### What you should do
Can you write out the whole listing exactly?

### Data section
*** Begin section ***

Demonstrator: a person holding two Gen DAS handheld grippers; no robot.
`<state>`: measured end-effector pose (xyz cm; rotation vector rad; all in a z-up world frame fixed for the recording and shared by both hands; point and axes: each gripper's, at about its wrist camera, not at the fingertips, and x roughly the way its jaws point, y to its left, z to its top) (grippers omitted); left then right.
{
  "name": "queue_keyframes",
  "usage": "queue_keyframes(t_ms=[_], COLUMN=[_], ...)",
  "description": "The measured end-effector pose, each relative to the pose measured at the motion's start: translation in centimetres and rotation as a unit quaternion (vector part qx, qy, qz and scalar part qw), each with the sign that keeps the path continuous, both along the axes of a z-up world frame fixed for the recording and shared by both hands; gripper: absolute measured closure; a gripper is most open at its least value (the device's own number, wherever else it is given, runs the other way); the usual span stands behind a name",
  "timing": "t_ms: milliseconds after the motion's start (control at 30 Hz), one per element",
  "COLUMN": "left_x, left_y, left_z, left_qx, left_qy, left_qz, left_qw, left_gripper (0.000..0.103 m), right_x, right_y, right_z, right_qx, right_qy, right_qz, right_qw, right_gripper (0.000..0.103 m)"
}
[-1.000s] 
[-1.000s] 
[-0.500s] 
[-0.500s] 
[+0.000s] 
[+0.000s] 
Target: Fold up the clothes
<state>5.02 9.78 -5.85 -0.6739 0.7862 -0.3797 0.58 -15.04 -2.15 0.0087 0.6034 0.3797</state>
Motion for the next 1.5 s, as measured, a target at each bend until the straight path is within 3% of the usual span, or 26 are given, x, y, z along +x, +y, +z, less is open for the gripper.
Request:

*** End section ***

### The completed task
Demonstrator: a person holding two Gen DAS handheld grippers; no robot.
`<state>`: measured end-effector pose (xyz cm; rotation vector rad; all in a z-up world frame fixed for the recording and shared by both hands; point and axes: each gripper's, at about its wrist camera, not at the fingertips, and x roughly the way its jaws point, y to its left, z to its top) (grippers omitted); left then right.
{
  "name": "queue_keyframes",
  "usage": "queue_keyframes(t_ms=[_], COLUMN=[_], ...)",
  "description": "The measured end-effector pose, each relative to the pose measured at the motion's start: translation in centimetres and rotation as a unit quaternion (vector part qx, qy, qz and scalar part qw), each with the sign that keeps the path continuous, both along the axes of a z-up world frame fixed for the recording and shared by both hands; gripper: absolute measured closure; a gripper is most open at its least value (the device's own number, wherever else it is given, runs the other way); the usual span stands behind a name",
  "timing": "t_ms: milliseconds after the motion's start (control at 30 Hz), one per element",
  "COLUMN": "left_x, left_y, left_z, left_qx, left_qy, left_qz, left_qw, left_gripper (0.000..0.103 m), right_x, right_y, right_z, right_qx, right_qy, right_qz, right_qw, right_gripper (0.000..0.103 m)"
}
[-1.000s] 
[-1.000s] 
[-0.500s] 
[-0.500s] 
[+0.000s] 
[+0.000s] 
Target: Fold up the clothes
<state>5.02 9.78 -5.85 -0.6739 0.7862 -0.3797 0.58 -15.04 -2.15 0.0087 0.6034 0.3797</state>
Motion for the next 1.5 s, as measured, a target at each bend until the straight path is within 3% of the usual span, or 26 are given, x, y, z along +x, +y, +z, less is open for the gripper.
Request:

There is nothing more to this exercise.